January 9, 2012

Regulatory Analysis and the Affordable Care Act’s Interim Final Rules — Beware the Rush to Presumption

Editor’s Note:  Five related Mercatus publications by Christopher J. Conover and Jerry Ellig are attached below:  Beware the Rush to Presumption, Parts A-C; The Poor Quality of Affordable Care Act Regulations; and Rushed Regulation Reform.

From:  Mercatus Center, George Mason University

Beware the Rush to Presumption

The Patient Protection and Affordable Care Act (ACA) of 2010 is generating numerous new regulations that will significantly affect the way Americans access health care. But a new study by Jerry Ellig of the Mercatus Center and Christopher Conover of Duke University finds that in 2010, in the rush to implement key regulations for the ACA, agencies sped through the process of regulatory analysis. When compared to regulatory analysis for economically significant regulations in previous years, the regulatory analysis accompanying the ACA rules was substantially lower quality and produced poorly substantiated claims about the ACA’s benefits and costs.

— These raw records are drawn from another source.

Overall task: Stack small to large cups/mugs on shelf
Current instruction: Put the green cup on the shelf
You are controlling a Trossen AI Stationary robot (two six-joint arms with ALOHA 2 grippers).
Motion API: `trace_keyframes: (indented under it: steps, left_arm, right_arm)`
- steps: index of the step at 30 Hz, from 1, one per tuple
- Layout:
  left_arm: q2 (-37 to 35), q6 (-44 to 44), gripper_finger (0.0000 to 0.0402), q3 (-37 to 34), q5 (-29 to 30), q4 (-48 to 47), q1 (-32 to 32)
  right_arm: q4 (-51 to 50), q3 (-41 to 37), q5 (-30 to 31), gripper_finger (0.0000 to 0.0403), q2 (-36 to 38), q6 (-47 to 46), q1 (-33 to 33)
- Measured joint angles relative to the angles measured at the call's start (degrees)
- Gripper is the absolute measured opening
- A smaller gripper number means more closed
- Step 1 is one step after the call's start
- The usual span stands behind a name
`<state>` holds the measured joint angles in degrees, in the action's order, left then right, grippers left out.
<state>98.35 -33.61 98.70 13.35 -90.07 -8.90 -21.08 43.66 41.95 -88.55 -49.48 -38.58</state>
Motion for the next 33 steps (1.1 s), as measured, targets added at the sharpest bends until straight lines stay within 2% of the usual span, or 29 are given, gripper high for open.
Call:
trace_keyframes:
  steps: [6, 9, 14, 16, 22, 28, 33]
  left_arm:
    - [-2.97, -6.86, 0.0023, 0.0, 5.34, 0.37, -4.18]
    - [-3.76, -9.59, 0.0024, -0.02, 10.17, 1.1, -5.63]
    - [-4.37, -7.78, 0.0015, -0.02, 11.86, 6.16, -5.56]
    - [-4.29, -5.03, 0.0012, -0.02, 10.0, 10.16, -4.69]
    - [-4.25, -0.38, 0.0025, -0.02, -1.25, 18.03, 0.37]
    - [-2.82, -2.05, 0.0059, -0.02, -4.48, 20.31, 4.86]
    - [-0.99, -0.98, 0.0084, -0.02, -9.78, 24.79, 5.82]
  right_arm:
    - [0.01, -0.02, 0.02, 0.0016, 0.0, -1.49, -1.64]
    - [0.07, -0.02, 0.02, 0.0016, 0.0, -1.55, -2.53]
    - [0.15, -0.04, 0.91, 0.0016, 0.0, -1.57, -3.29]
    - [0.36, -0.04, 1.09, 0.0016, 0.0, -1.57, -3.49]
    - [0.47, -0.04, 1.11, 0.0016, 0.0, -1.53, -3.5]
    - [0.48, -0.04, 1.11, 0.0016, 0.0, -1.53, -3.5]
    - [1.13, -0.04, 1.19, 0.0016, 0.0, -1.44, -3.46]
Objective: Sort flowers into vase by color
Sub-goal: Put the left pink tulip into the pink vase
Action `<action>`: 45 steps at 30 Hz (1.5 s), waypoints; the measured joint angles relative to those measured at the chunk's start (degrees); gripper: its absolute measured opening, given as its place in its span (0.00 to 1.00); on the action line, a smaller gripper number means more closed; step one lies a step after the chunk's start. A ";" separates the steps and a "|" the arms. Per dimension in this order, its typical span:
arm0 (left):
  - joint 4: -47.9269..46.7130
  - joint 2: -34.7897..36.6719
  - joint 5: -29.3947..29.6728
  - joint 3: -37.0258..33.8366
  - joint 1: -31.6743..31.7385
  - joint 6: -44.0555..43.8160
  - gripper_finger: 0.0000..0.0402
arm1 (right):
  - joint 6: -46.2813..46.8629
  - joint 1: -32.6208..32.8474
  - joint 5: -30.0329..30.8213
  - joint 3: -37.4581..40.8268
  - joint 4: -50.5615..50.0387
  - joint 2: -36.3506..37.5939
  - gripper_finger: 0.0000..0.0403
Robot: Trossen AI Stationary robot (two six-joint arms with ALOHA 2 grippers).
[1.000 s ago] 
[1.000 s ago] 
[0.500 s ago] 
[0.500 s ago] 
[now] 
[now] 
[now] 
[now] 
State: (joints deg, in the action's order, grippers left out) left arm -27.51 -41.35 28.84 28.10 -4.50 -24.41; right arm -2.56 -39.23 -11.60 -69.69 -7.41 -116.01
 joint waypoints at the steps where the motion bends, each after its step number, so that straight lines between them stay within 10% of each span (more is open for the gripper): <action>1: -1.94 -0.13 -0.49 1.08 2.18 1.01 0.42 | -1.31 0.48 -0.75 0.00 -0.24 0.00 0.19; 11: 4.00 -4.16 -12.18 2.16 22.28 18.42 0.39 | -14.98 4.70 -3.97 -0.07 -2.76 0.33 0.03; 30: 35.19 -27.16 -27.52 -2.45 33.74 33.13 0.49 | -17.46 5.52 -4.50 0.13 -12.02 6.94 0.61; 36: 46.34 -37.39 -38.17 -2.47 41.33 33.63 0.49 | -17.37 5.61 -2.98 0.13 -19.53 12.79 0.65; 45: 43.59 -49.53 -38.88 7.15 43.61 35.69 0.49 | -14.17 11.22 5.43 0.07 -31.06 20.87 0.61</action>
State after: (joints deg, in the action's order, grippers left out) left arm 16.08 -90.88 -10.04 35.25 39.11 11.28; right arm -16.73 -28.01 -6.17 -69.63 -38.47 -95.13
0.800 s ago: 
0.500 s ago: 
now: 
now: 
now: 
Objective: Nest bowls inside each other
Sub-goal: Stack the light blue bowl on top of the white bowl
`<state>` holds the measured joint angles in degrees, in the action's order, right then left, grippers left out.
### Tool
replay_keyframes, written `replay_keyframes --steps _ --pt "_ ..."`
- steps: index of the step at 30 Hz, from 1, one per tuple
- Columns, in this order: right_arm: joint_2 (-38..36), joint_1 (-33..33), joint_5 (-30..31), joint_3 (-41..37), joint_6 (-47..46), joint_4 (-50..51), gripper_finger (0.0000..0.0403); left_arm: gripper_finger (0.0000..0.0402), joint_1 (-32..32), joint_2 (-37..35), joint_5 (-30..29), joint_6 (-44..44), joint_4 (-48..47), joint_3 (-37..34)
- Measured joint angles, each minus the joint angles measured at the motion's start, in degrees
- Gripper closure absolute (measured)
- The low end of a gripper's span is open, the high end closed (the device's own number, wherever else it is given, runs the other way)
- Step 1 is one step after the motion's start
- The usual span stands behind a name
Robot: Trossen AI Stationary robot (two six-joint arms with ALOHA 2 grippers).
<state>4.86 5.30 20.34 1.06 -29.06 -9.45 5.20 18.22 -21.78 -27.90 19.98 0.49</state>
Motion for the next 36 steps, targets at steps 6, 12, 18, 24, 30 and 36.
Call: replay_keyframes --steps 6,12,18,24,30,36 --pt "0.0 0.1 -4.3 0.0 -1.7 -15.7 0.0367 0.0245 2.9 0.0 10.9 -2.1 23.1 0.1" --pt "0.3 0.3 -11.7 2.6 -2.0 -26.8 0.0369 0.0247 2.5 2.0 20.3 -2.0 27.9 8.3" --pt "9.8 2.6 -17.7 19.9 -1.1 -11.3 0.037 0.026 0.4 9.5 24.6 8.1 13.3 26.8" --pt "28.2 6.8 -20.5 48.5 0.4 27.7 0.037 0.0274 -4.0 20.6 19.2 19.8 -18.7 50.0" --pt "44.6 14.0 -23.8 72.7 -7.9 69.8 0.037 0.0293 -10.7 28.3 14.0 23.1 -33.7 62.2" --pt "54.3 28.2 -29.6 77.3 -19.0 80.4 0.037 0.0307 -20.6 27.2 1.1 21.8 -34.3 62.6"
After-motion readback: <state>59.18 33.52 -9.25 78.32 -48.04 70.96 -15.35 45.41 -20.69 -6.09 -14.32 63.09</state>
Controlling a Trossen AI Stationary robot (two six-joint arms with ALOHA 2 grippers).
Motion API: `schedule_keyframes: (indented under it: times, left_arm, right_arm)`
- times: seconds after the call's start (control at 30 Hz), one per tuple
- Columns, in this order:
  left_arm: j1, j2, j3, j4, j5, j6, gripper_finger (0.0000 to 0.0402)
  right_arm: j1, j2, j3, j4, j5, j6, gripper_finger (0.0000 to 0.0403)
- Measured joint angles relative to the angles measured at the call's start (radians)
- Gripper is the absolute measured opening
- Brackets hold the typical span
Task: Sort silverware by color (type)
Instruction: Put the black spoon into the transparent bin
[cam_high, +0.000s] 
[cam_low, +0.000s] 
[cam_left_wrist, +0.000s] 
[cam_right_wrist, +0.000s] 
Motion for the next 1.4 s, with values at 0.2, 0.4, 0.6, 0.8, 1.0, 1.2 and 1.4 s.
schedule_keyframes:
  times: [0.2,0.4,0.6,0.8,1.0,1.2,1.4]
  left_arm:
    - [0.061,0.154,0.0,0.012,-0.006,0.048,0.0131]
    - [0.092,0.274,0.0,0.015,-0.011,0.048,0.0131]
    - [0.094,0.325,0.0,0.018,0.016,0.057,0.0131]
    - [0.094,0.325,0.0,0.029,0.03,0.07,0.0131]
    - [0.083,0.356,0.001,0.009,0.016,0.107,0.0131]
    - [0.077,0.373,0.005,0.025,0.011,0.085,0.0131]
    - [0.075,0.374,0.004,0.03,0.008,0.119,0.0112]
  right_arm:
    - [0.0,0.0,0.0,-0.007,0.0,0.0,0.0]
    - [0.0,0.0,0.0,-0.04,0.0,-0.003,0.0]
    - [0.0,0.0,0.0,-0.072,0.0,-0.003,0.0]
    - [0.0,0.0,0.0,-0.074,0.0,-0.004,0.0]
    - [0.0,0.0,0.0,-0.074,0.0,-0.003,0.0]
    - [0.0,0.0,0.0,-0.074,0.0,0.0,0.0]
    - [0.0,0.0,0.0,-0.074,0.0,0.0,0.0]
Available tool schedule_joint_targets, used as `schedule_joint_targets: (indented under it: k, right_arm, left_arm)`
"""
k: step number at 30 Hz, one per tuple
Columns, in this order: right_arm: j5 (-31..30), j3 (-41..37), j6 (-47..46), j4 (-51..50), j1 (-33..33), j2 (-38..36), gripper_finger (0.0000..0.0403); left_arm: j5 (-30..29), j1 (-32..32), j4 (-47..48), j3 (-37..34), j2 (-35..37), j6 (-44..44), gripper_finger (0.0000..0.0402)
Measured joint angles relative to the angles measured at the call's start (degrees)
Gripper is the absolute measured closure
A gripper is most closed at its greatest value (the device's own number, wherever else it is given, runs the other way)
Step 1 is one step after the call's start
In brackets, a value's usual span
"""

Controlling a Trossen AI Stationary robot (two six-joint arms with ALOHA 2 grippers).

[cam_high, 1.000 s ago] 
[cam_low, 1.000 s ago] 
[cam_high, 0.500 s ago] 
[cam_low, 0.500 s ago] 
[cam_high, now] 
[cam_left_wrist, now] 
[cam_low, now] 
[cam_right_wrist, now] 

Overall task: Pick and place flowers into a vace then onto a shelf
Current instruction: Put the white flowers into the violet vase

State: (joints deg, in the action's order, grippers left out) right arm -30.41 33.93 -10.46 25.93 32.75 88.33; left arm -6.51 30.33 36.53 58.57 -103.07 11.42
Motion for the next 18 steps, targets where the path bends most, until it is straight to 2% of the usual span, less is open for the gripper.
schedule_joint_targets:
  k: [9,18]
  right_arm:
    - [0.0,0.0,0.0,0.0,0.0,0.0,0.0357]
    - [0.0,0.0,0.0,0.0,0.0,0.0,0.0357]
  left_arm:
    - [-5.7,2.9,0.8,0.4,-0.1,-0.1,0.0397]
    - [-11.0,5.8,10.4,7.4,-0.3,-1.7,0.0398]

In this respect, the ACA regulations resemble the Bush administration’s first major homeland security regulations. Both reflected a president’s signature high-priority issue, but both were accompanied by low-quality regulatory analysis that reads more like an attempt to justify, rather than inform, decisions.

Ellig and Conover produced three working papers and two short policy briefs analyzing the shortcomings of the analysis of the ACA regulations and recommend ways to reform the regulatory process to encourage the use of better regulatory analysis that improves rulemaking in the future.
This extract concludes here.